Most of my files are stored in one cloud service or another, I use webmail, and I have Internet access almost anywhere I go. I can pull out almost any device and start using it with all of my stuff at my fingertips. I've used iPads, Kindles, borrowed computers, and I have an Android phone, Linux, Windows, and a Palm Pilot (yep, I'm old-school). In all cases for getting online and accessing my stuff, it really makes very little difference which platform I'm on or even that it's actually mine. I'll probably get ostracized from the Linux community for saying this, but since I've ported most of the software I've built to run on both Windows and Linux, I no longer care that much which of the two systems I'm in. I have a dual-boot setup on my laptop with 7 and Arch Linux and lately I've been spending more time on the Windows side of things than the Linux side. My main preference for Linux is that I can go and get my hands dirty much more easily than with other systems, and it used to also be that that was where my software ran.
The point is, the operating system wars and total hate for other platforms is starting to get a little obsolete for any heavy user of the cloud. Admittedly, I rather dislike Mac OS X and iOS, but for most people we're almost at the point where they can choose their platform based on looks; everything else is online. I already don't have a huge preference for web browsers, I use Firefox mainly because it runs on all my stuff and it happens to be where all of my preferences are. Operating systems are heading in the same direction. Windows 8 syncs user settings, bookmarks (in IE), and Windows Store apps to Windows Live and pulls them down anytime you sign into a Windows 8 computer or phone with a Windows Live ID. Apple does the same with iCloud, Ubuntu has Ubuntu One, and Linux in general makes it very easy to sync your home directory to the cloud service of your choosing, including your own. Chromebooks, though not a raging success by any means, are Google's attempt at rolling their own as well as an entirely cloud-centric OS.

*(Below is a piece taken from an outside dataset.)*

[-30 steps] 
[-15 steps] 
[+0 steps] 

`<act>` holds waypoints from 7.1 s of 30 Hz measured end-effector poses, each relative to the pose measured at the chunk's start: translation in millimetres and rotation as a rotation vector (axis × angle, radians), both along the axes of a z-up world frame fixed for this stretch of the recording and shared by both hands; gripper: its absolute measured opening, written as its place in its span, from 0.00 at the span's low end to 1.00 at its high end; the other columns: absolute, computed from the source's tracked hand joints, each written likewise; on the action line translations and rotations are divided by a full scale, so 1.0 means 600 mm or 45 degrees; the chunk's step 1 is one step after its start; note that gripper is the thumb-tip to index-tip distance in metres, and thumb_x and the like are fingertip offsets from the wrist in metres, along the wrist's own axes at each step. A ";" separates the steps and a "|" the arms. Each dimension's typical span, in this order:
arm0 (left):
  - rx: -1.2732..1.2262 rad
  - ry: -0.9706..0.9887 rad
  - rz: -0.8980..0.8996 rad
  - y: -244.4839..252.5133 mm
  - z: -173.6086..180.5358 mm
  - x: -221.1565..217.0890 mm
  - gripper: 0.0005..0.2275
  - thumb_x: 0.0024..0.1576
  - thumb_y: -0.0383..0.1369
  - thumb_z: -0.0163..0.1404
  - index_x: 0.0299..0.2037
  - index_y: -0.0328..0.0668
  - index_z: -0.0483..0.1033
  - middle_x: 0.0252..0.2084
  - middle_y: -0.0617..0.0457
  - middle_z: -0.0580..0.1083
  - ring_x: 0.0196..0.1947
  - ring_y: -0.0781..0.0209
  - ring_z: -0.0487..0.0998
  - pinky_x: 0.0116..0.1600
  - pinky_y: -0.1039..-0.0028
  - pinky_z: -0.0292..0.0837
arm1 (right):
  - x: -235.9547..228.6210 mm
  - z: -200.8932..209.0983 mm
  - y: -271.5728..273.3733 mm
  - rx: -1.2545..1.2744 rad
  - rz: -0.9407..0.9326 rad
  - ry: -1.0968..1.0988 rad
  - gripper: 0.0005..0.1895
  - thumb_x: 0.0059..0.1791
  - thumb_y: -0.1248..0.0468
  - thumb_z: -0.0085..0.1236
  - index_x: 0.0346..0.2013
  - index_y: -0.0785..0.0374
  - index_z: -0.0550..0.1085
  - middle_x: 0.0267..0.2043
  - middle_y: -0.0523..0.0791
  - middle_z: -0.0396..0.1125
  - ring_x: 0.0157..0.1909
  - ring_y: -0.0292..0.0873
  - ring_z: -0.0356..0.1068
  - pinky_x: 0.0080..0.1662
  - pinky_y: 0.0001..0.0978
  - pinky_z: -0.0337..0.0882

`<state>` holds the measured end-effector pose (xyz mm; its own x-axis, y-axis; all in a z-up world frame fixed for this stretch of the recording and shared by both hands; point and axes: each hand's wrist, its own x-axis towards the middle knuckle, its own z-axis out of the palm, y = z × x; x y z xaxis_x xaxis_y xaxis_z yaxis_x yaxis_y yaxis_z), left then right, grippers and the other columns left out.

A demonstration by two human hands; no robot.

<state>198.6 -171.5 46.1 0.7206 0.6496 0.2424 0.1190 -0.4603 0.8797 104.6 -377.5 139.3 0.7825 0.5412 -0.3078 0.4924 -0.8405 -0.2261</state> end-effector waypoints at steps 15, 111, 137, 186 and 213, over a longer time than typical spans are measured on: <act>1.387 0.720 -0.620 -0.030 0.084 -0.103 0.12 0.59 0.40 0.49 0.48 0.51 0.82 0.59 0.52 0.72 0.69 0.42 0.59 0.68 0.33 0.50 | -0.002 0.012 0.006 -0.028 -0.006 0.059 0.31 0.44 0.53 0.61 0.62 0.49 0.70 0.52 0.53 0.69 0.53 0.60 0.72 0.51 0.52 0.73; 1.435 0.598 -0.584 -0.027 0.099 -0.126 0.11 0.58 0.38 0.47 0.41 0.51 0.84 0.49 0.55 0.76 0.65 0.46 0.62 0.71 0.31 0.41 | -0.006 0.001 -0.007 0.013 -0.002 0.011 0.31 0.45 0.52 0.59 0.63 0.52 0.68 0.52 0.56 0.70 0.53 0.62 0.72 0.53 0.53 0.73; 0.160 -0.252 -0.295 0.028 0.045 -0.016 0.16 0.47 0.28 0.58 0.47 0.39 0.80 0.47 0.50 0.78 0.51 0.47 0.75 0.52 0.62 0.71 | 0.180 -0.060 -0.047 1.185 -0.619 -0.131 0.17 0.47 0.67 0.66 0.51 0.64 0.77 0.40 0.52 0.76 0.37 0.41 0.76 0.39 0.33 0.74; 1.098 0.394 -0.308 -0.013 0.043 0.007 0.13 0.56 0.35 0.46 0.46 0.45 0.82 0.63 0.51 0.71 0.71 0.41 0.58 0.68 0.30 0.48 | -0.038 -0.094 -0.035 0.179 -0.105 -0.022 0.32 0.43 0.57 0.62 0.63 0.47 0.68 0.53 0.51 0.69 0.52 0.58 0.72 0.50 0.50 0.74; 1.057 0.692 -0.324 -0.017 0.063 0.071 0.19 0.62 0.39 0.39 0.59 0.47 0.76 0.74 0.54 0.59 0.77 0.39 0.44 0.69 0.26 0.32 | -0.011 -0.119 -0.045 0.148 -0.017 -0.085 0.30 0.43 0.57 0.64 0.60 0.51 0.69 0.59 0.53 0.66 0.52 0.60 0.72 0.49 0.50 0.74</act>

Speaking as a Linux fan and a developer, I don't have a huge preference between Linux and Windows any more. Both have things that annoy me, but all of my software (homebrew and downloaded) runs on either system, my files are on both, and everything else is pretty similar. They look the same and the terminal will even accept (I've done a little hacking on the Windows side to make this work) the same commands. The underlying platform just doesn't make a huge difference to me and to someone less technologically inclined, probably wouldn't matter at all. Unless it's Apple. I can't stand Apple's software.